Mauer hit .365 with a career-best 28 home runs and 96 RBI last season after beginning the year on the disabled list while recovering from a back injury. He went on to win his second Gold Glove Award, his third American League batting title and his first Most Valuable Player Award.
"I love putting on a Minnesota Twins uniform," Mauer said. "It's a real thrill to be able to do this for the rest of my career. I have to tell everybody here I'll give you everything I've got. My ultimate goal is to win a World Series. I'm looking forward to doing that. Thank you for coming, and let's get back to work tomorrow, eh?"
Twins owner Jim Pohlad ended his overseas vacation and flew from Hong Kong to Tokyo to Minneapolis to Fort Myers within a one-day span in order to attend the news conference.
"I had hoped that we would get to this stage," Pohlad said of signing Mauer. "We had high hopes. This was such a unique opportunity. He's a hometown, MVP. We're really happy to have him."
The contract extension prevents the free-spending Boston Red Sox and New York Yankees from entering a bidding war for Mauer. He would have become a free agent after this season.
"What would have been wrong with a bidding war?" Red Sox catcher Jason Varitek said earlier in the day. "I'd do that if I were the GM. He's one of the elite hitters, if not the elite hitter in the game right now."
Tampa Bay Rays manager Joe Maddon wanted to thank the Twins for not letting Mauer get into the hands of his team's AL East Division rivals, the Red Sox and Yankees.
"We can't have him," Maddon said. "We cannot afford that. For us and Toronto and Baltimore, we really appreciate that."
Contract negotiations between the Twins and Mauer began about 60 days ago.
"I made it real clear when we started the process that this is where I wanted to be," Mauer said. "I love my teammates, and I love our coaching staff. Once we started, I made it clear that this was my main goal. I wanted to stay in a Twins uniform, and I want to win. And we're definitely headed in the right direction."
The Twins already have a payroll approaching a franchise-record $100 million. Mauer's contract puts him in the same category as New York Yankees shortstop Derek Jeter and third baseman Alex Rodriguez.
St. Peter said the team's new regular season home, Target Field, will bring a new stream of revenue. But it would not change the team's philosophy of developing homegrown talent.
"We've talked for a long time about the importance of Target Field," St. Peter said. "It really puts the Minnesota Twins in a position to retain the talent that we work so hard to develop I the minor leagues."
Asked if his team would now be able to emulate the Yankees, St. Peter responded. "We're very happy being the Minnesota Twins," he said. "We're not out to become the other team that you mentioned."

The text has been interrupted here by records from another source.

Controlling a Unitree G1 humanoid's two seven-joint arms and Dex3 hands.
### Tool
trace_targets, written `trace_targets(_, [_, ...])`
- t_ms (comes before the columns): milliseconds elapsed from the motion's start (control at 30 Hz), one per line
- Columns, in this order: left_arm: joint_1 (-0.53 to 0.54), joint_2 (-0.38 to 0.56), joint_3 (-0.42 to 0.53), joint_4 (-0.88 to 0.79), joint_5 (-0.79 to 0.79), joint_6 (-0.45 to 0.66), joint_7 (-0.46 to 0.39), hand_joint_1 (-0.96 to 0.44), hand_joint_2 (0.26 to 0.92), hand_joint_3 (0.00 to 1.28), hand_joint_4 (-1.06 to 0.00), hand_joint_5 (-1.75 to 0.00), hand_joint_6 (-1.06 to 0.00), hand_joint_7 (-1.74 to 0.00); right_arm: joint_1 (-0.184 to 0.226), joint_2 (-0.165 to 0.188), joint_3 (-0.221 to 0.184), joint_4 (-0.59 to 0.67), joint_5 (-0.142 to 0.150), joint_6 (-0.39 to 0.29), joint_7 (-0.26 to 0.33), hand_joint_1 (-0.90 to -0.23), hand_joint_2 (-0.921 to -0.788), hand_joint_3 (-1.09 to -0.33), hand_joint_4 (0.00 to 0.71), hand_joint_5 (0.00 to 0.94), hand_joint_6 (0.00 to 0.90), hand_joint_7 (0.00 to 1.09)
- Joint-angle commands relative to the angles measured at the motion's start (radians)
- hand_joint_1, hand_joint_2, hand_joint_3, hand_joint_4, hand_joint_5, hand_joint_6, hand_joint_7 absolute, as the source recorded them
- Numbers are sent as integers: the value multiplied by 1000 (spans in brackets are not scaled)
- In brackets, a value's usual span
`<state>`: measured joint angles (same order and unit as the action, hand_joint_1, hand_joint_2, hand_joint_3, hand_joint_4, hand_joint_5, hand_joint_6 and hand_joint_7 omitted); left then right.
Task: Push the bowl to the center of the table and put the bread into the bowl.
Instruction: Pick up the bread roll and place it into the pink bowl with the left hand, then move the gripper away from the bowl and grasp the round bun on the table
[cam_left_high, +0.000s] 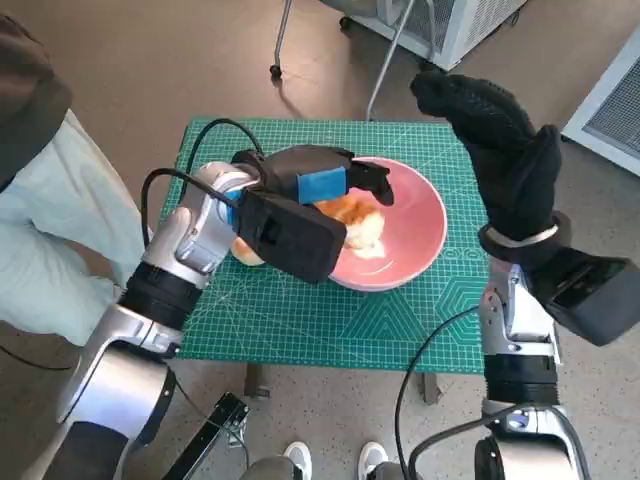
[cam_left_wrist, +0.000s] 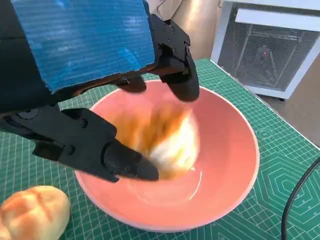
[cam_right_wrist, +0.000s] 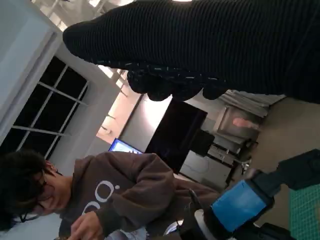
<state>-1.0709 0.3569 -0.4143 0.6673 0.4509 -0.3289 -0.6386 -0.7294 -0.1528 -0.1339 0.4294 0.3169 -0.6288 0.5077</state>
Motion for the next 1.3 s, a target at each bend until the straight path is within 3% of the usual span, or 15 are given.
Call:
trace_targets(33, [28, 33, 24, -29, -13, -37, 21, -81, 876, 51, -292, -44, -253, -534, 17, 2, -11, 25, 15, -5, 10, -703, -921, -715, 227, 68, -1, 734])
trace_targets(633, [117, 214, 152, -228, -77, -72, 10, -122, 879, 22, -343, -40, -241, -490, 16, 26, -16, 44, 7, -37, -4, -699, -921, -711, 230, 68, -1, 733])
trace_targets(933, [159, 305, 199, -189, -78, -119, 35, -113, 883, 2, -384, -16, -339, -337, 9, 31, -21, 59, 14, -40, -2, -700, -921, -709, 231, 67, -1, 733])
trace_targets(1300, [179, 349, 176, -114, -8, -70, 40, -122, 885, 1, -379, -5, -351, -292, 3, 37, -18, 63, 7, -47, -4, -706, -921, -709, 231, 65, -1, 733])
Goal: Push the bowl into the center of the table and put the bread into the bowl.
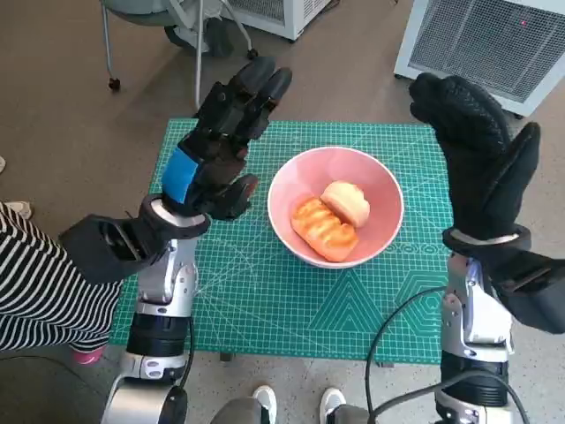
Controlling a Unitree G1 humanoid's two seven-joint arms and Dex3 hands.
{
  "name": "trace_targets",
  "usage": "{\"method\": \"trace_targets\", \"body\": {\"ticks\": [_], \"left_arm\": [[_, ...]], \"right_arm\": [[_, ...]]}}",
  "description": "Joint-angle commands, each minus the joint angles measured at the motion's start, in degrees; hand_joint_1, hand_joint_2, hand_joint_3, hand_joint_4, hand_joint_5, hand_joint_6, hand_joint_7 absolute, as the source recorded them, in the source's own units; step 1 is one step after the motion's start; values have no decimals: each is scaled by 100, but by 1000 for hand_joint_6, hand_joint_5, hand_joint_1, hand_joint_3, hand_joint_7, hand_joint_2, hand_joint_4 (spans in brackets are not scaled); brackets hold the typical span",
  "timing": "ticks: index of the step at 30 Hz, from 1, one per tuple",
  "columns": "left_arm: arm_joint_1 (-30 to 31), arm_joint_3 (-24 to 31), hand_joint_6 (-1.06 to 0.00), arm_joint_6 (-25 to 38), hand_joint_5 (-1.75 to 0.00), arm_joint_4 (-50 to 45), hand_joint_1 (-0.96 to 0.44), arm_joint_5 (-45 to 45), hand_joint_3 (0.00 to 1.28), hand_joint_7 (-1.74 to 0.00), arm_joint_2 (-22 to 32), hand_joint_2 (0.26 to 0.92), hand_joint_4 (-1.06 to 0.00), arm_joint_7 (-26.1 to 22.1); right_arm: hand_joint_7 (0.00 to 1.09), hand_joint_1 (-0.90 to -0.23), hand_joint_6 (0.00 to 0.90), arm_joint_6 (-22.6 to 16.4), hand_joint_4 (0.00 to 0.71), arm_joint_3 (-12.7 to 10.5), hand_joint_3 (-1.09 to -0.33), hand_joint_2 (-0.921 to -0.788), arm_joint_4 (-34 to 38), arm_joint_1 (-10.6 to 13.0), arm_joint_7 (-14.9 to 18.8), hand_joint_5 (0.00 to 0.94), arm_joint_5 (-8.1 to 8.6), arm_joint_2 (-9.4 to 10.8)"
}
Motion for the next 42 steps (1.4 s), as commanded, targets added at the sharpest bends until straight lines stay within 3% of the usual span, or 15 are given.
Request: {"method": "trace_targets", "body": {"ticks": [1,17,42], "left_arm": [[67,3,1,-98,-153,18,-634,37,521,-338,-48,921,0,42],[105,12,1,-216,-144,118,-623,127,502,-348,-139,921,-4,206],[307,-27,1,-528,-122,128,-646,202,477,-393,-180,921,-30,269]], "right_arm": [[363,-701,158,99,210,11,-689,-921,116,19,107,4,138,27],[352,-688,147,130,211,-32,-697,-921,130,27,247,3,304,0],[339,-695,131,-92,191,14,-702,-921,213,106,222,0,138,33]]}}
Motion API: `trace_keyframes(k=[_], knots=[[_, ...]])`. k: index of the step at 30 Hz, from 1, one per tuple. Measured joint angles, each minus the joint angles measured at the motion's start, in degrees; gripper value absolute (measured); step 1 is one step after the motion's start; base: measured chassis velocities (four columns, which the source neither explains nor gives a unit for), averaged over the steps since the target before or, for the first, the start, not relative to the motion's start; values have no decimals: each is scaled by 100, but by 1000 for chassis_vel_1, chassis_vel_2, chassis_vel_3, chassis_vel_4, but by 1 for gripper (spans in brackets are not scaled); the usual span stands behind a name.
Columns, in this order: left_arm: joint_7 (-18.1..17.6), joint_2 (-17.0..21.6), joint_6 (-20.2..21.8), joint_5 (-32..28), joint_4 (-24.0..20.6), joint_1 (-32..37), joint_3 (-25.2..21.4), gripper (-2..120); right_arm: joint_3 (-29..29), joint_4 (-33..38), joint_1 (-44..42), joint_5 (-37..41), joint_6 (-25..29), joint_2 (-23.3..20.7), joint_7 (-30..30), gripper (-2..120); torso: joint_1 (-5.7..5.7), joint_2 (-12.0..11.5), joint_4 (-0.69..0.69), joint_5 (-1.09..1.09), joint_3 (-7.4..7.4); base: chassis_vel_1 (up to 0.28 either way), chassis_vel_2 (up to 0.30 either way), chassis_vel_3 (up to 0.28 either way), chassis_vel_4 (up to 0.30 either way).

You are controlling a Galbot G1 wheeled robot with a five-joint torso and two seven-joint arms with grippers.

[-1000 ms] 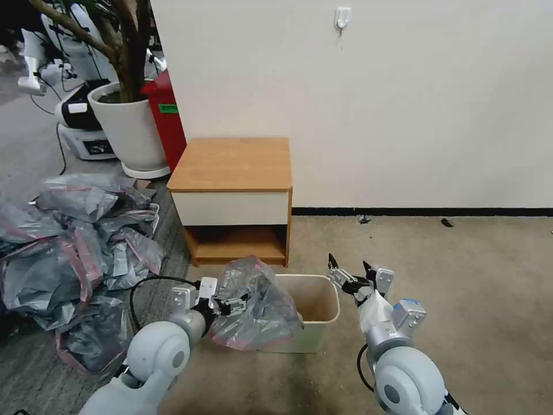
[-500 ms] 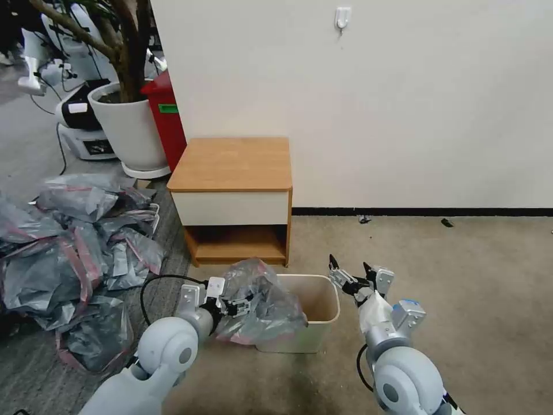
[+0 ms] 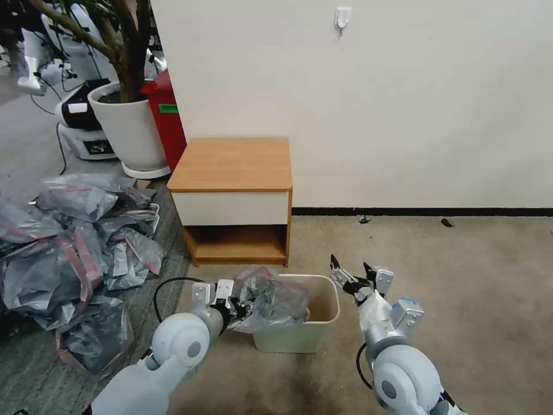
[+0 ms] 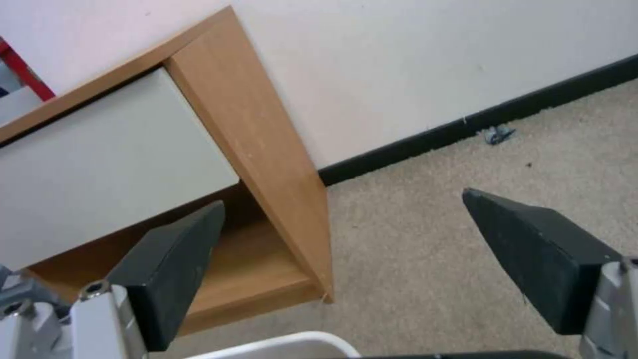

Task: Pick up the garbage bag from the table and place it over the trash can.

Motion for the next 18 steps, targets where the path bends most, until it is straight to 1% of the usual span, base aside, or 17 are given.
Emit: trace_keyframes(k=[2,5,8,9,12,13,14,17,18], knots=[[-100,8,0,-105,63,-87,75,59,-6,-31,23,0,4,2,0,94,0,0,0,0,0,0,0,0,0],[-149,7,0,-161,108,-146,118,57,-17,-55,41,0,5,5,0,93,0,0,0,0,0,0,0,0,0],[-219,10,0,-230,162,-196,161,45,-36,-62,66,0,6,6,0,92,0,0,0,0,0,0,0,0,0],[-219,10,0,-230,162,-196,161,45,-36,-62,66,0,6,6,0,92,0,0,0,0,0,0,0,0,0],[-231,28,0,-242,214,-221,194,30,-51,-62,87,1,6,3,0,92,0,0,0,0,0,0,0,0,0],[-231,28,0,-242,214,-221,194,30,-51,-62,87,1,6,3,0,92,0,0,0,0,0,0,0,0,0],[-231,28,-1,-243,224,-228,198,27,-56,-62,92,1,6,1,0,92,0,0,0,0,0,0,0,0,0],[-233,15,0,-254,247,-246,199,12,-79,-44,108,-8,6,-30,-16,92,0,0,0,0,0,0,0,0,0],[-233,15,0,-254,247,-246,199,12,-79,-44,108,-8,6,-30,-16,92,0,0,0,0,0,0,0,0,0]])
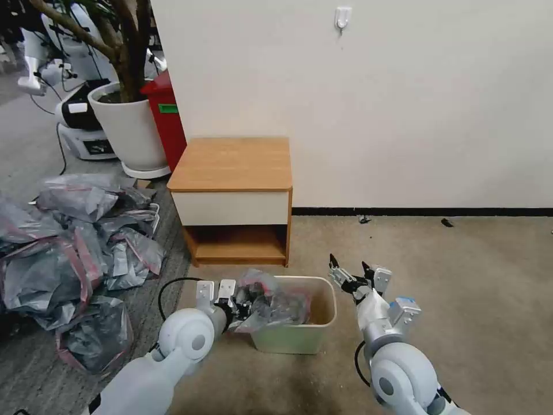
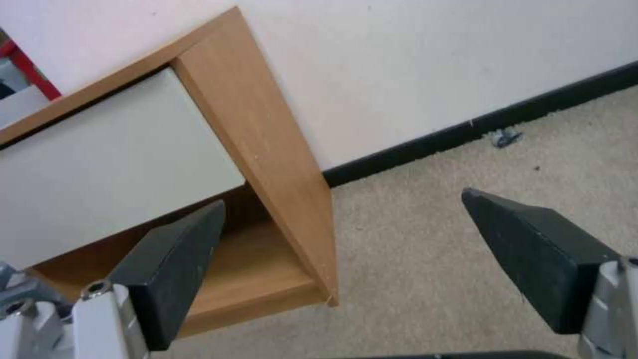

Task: Pick up the garbage bag from the table and place it over the trash can.

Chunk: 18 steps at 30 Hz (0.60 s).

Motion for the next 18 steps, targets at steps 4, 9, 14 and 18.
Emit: trace_keyframes(k=[4,9,14,18], knots=[[18,-31,2,-9,2,-1,-25,3,-26,117,0,-124,56,-142,-206,94,0,0,0,-1,0,0,0,0,0],[40,-46,3,4,8,-1,-34,3,-79,212,38,-352,104,-364,-517,94,0,0,0,0,0,0,0,0,0],[113,-88,6,77,9,-1,-106,3,-93,438,85,-626,132,-899,-1550,94,0,0,-1,1,0,0,0,0,0],[265,-76,6,211,-3,-1,-155,3,-357,698,303,-859,-146,-1616,-2443,94,0,0,0,1,0,0,0,0,0]])
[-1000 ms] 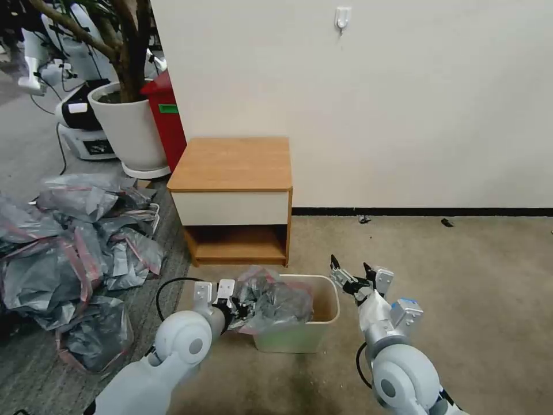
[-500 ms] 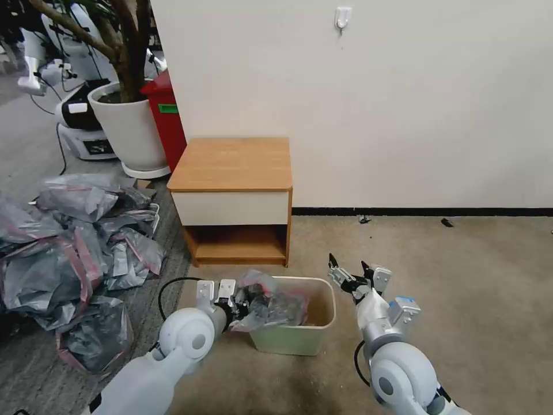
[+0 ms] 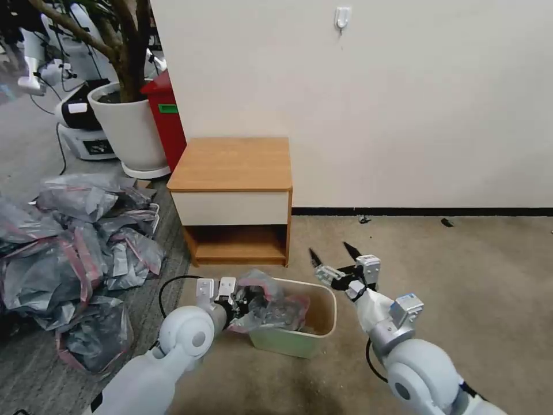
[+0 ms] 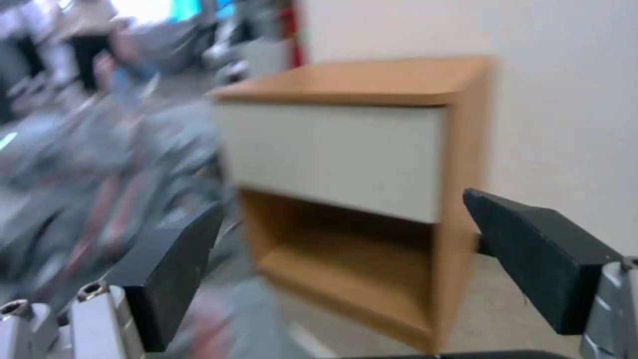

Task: Pick up the garbage bag from the table and place it over the trash can.

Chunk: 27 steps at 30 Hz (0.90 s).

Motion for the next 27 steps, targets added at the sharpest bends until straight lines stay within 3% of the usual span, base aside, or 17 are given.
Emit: trace_keyframes(k=[2,5,12,22,27], knots=[[14,0,0,25,-8,0,-1,3,-114,67,89,-37,-140,-164,-101,94,0,0,0,0,0,0,0,0,0],[44,-10,0,97,-14,6,-4,3,-436,255,450,-62,-921,-587,-372,94,0,0,0,-1,0,0,0,0,0],[291,-9,-31,461,-51,48,-4,3,-957,218,1199,8,-1732,-1039,-619,93,0,0,0,-1,0,0,0,0,0],[346,-23,-87,707,-178,57,104,3,-2072,-224,2176,212,-2035,-1013,-329,92,0,0,0,-1,0,0,0,0,0],[346,12,-105,710,-246,59,110,3,-2366,-437,2436,337,-2120,-914,-158,89,0,0,0,-1,0,0,0,0,0]])
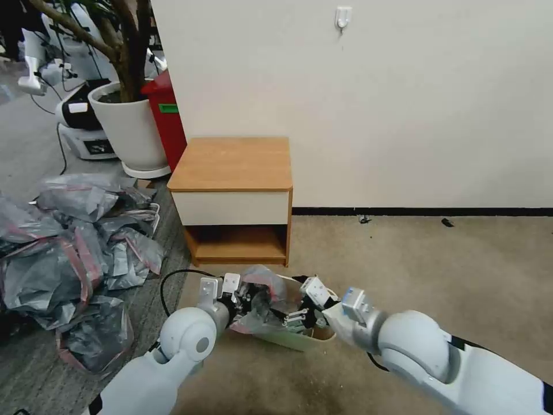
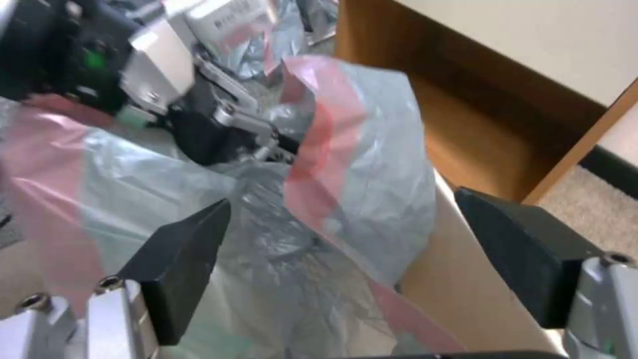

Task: Pick up the garbage bag from the table and place it over the trash can.

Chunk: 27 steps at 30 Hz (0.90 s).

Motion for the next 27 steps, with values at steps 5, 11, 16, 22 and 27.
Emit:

Shapiro, Mauer's agent since his career began, also represented Cal Ripken Jr. and the late Kirby Puckett, both of whom stayed with the teams that developed them.
"It's a happy day in baseball," Shapiro said. "It's a happy day when a player can remain a part of the community and the team that nurtured him. It's a tough example to follow, because I have met few people in my entire experience that have the value system that this young man has."